Virtual page statistics, I just briefly touch on this, the way this kind of works here, just to decode what this drawing is, you've got the virtual drive consists of a number of virtual pages that are mapped into fast tier pages and slow tier pages. These maps are the physical devices. This is your virtual device. The operating system only sees this guy here. So, you know, zero, zero P is really an indicator of I'm on tier zero, page P in the fast tier. And this one here, for example, is currently mapped to one X, you know, is on the slow tier or the second tier on page X. And you can see, you know, you can see it's a very simple mapping technique. The trick is to do that as fast as you possibly can, you know, get in, get out, map that thing. And then in the background, you're moving stuff independent of the host.
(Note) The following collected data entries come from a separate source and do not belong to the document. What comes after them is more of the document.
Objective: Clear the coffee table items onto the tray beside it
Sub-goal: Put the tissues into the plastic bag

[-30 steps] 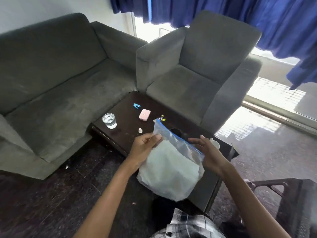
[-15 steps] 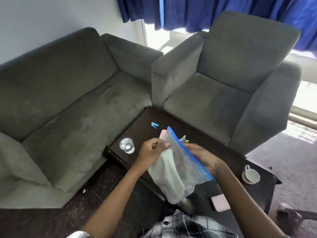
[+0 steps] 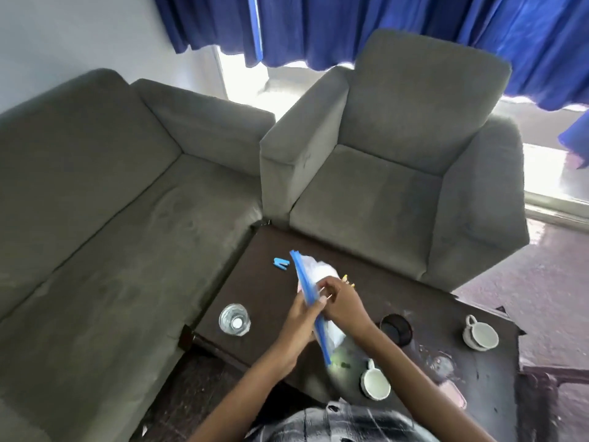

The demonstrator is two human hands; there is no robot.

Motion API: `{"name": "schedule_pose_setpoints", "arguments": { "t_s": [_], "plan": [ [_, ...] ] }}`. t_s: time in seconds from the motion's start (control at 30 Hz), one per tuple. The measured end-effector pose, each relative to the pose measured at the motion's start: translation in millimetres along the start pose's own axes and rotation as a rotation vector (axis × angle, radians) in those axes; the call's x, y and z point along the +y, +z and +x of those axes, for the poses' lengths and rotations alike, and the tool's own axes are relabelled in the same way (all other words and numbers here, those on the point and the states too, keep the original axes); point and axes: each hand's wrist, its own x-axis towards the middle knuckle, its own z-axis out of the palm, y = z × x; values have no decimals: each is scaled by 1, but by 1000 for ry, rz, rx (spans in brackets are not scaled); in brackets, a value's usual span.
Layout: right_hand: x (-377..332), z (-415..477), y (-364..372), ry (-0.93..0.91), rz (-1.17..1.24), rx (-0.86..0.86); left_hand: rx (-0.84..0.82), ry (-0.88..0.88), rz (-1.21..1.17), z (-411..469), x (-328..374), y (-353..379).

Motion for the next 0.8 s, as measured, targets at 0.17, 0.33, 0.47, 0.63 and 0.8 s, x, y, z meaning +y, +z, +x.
{"name": "schedule_pose_setpoints", "arguments": {
  "t_s": [0.17, 0.33, 0.47, 0.63, 0.8],
  "plan": [
    [-12, 21, 10, 138, 110, 168, 3, 9, 139, 35, 24, -45],
    [-11, 22, -1, 239, 146, 355, 4, 10, 238, 57, 38, -81],
    [-1, 13, -1, 305, 184, 486, -15, -16, 231, 64, 44, -85],
    [-4, 6, 7, 182, -68, 557, -78, 8, 310, 60, 46, -79],
    [-7, 0, 4, 90, -84, 506, -111, 39, 392, 59, 47, -73]
  ]
}}
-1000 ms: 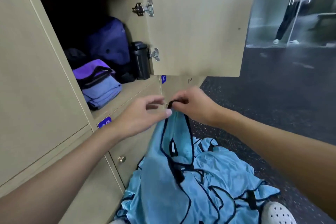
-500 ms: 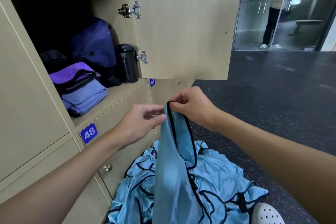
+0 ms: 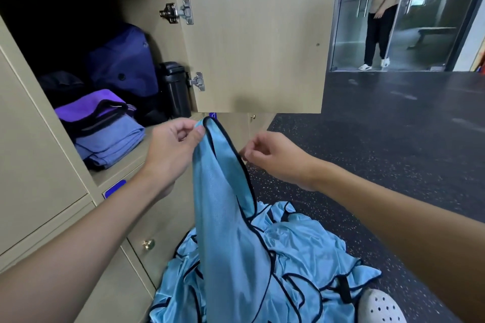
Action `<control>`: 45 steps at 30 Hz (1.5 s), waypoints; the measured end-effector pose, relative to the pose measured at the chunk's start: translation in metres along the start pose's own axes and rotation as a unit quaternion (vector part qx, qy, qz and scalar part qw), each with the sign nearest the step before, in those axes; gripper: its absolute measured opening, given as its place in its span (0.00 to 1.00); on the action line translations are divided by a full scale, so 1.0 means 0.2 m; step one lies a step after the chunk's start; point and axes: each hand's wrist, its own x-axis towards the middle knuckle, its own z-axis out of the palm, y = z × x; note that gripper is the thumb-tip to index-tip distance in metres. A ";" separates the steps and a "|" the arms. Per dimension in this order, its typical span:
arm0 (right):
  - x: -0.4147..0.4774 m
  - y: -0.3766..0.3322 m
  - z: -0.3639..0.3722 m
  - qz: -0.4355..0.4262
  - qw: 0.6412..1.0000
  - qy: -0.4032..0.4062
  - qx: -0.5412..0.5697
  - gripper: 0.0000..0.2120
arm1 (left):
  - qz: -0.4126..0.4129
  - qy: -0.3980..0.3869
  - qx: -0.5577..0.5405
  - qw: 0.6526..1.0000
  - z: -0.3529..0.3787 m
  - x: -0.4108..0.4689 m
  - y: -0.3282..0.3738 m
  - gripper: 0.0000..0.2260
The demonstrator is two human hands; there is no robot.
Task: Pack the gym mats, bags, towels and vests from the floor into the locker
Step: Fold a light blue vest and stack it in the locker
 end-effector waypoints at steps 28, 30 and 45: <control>0.02 -0.07 0.11 -0.053 0.992 0.103 0.050 0.16 | -0.013 0.049 0.003 0.999 0.06 0.00 0.17 0.08; 0.01 -0.08 0.14 -0.058 0.997 0.042 0.030 0.13 | -0.020 0.070 -0.011 0.997 0.08 0.00 0.19 0.09; 0.07 -0.11 0.07 0.015 0.972 0.210 0.107 0.09 | -0.098 -0.185 0.164 0.964 0.13 -0.17 0.04 0.15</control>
You obviously look for opportunities where the host's not busy, you know, to do that kind of stuff, but you're basically trying to do this in the gaps between if you can ideally, or if you really have to hold off the host while you temporarily move stuff and get out the way, it is beneficial. And that's where some of the cleverness of the algorithm starts to come in. And then, you know, some, just some points I did more for the handout slides more than anything else. You know, you basically have pages in various states. I won't touch on them here, but there are those that are heating up and there are those that are cooling down and you just have to keep track of those. And there's statistics for keeping track of that. So the point of this is you can see there's a lot going on in a tiering engine that in behind, you know, under the hood, as it were, behind the covers.
The other lesson learned, by the way, was just, and as you go to memory, this gets acutely worse, is the operating system NUMA and the whole allocation of processes gets pretty complex. So, you know, we found when we did this just for purely NVMe, you know, CPU and NUMA association becomes a big deal, even for NVMe drives when tiering, because if you're not careful, you can end up with the driver usually is associated, for the example, for an NVMe driver is associated on the CPU that's the closest to the PCIe attach point, because they don't want to have to keep going through, you know, through a hierarchy to go back and forth with the driver. But your process might be running on a totally different NUMA node. So you've got issues here that are potentially coming up on, you don't really know where you're going to be assigned in a truly transparent environment. Well, remember, you're trying not to touch the system, you're trying to embed yourself in and be clever and hide, as it were, in the background. So it's gonna be interesting, one of the lessons we're gonna have to go through here on memory is just how much can you get away with not influencing where NUMA balancing comes in versus where you come in versus, and, you know, there's gonna be Linux, of course, is popularizing that right now with the NUMA load balancing. But we found it really is a case of trying to, get the best affinity you can, you know, with where the memory, the storage tables are, even our lookup tables got put on a different CPU, for example, if we just let it do all the allocation.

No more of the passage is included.